18 Prozent der Befragten hätten bereits innerlich gekündigt – der höchste Wert seit 2012. Noch 2021 lag er bei 14 Prozent. Diese Arbeitnehmer:innen würden laut Gallup durch ihr bewusst geschäftsschädigendes Verhalten (active disengagement) der deutschen Wirtschaft einen jährlichen Schaden von 118,1 bis 151,1 Milliarden Euro zufügen. Eine große Mehrheit von 69 Prozent mache nur noch Dienst nach Vorschrift. Ein Phänomen, das unter dem Namen Quiet Quitting auch auf TikTok zum Trend wurde.

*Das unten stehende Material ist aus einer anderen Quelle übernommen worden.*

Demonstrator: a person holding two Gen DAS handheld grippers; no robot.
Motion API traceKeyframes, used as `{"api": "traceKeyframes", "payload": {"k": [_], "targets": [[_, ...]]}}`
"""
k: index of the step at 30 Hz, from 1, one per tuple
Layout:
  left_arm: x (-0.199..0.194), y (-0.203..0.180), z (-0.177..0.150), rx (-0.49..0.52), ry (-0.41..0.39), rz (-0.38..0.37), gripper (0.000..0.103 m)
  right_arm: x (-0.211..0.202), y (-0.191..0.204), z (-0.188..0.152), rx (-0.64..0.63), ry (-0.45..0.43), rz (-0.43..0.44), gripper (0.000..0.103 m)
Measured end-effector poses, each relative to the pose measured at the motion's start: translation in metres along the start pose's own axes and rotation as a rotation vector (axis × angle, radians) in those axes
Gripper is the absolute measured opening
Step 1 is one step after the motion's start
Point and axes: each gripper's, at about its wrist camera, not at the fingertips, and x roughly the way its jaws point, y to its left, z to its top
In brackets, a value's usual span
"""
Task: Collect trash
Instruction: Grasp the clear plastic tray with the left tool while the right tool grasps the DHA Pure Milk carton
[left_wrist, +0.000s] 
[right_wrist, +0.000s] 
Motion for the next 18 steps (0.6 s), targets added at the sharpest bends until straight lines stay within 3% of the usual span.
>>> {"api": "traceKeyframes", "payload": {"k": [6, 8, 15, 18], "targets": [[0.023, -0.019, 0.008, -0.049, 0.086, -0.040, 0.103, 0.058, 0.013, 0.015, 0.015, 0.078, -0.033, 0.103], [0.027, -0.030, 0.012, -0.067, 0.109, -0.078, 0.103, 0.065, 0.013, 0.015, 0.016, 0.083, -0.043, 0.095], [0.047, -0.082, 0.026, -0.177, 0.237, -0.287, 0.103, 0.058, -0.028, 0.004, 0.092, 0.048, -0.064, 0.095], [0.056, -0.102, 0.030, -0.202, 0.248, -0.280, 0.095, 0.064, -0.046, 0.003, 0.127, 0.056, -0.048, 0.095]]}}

Führungskräfte spielen für Zufriedenheit und Motivation große Rolle
Auch mit den direkten Vorgesetzten sind viele unzufrieden. Nur 25 Prozent sind mit ihren Chefs „äußerst zufrieden“, 38 Prozent sehen in dieser Hinsicht einen „Verbesserungsbedarf“. Nur 14 Prozent sagen, dass ihre Vorgesetzten sie dazu „inspirieren“, Dinge zu tun, die sie sich zunächst nicht zugetraut hätten. „Die Daten deuten darauf hin, dass es bei Führungskräften erhebliches Potenzial gibt, Beschäftigte so zu führen, dass sie ihren Job besser machen können und motiviert zur Arbeit gehen“, teilte Gallup mit.

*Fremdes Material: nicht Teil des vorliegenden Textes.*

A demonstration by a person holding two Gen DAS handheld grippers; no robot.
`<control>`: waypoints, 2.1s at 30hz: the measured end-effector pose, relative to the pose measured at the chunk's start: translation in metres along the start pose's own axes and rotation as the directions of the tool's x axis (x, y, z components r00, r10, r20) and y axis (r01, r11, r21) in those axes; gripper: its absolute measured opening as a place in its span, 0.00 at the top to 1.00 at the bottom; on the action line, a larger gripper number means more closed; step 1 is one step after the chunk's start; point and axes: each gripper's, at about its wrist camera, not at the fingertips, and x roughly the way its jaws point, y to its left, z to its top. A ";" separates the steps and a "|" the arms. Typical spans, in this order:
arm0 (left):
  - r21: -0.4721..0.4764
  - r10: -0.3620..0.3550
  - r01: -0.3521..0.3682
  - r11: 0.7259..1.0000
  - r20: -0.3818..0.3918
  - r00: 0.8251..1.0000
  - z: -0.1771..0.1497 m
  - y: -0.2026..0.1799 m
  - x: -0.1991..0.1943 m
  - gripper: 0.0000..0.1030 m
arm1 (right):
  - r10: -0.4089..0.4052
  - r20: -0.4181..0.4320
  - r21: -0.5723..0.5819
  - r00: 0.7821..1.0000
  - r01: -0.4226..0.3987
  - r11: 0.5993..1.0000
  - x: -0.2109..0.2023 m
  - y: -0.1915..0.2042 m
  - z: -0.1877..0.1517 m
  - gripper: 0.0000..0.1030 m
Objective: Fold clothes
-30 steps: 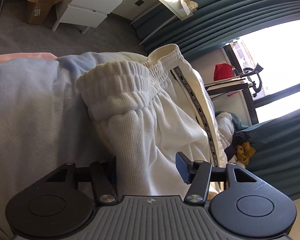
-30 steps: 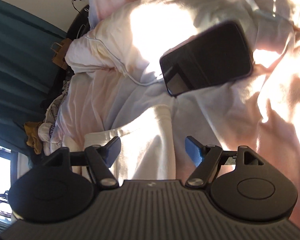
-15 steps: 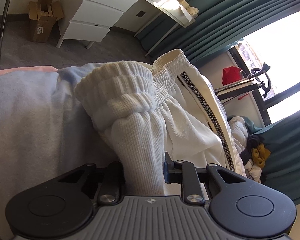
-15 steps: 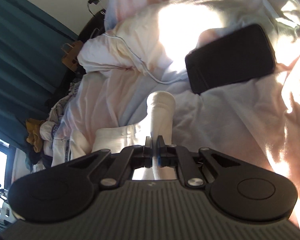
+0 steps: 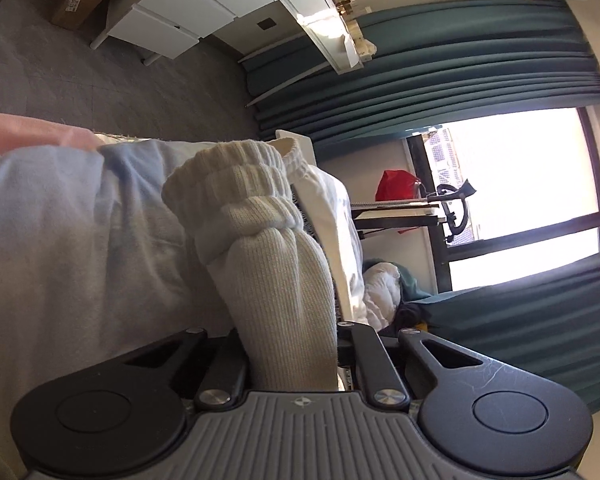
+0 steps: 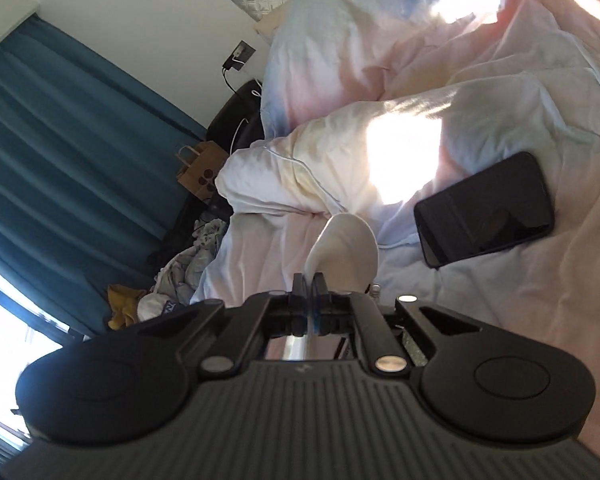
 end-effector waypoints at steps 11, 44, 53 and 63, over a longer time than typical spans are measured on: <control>0.034 0.065 -0.063 0.997 -0.068 0.996 0.068 -0.074 0.126 0.90 | 0.125 0.042 -0.218 0.991 -0.113 0.969 0.094 0.164 -0.035 0.95; 0.150 0.055 -0.040 0.988 -0.103 0.993 0.043 -0.062 0.191 0.21 | 0.194 -0.291 -0.428 0.937 -0.309 0.850 0.199 0.230 -0.091 0.25; -0.160 0.022 -0.042 0.986 -0.130 0.991 -0.003 0.009 0.187 0.21 | 0.135 -0.400 -0.138 0.907 -0.205 0.969 0.160 0.095 -0.078 0.22; -0.147 0.058 -0.052 0.988 0.037 0.998 0.000 0.021 0.241 0.35 | 0.354 -0.483 -0.009 0.801 -0.409 0.912 0.212 0.070 -0.154 0.23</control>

Umgekehrt würden sie aber auch zeigen, dass eine hohe Zufriedenheit mit den Vorgesetzten einen positiven Effekt auf die Arbeitsmoral habe. Zu viele Vorgesetzte würden sich aber auf die Schwächen der ihnen Unterstehenden fokussieren, anstatt ihre Stärken hervorzuheben. „Führungskräfte sind hauptsächlich damit beschäftigt, Krisen zu managen, und die Arbeitnehmer:innen sind ein Stück weit vom Radar ihrer Aufmerksamkeit verschwunden“, so Gallup.
Im Extremfall kann es zum Quiet Firing kommen, wenn das Personal unbeabsichtigt oder beabsichtigt regelrecht vergrault wird.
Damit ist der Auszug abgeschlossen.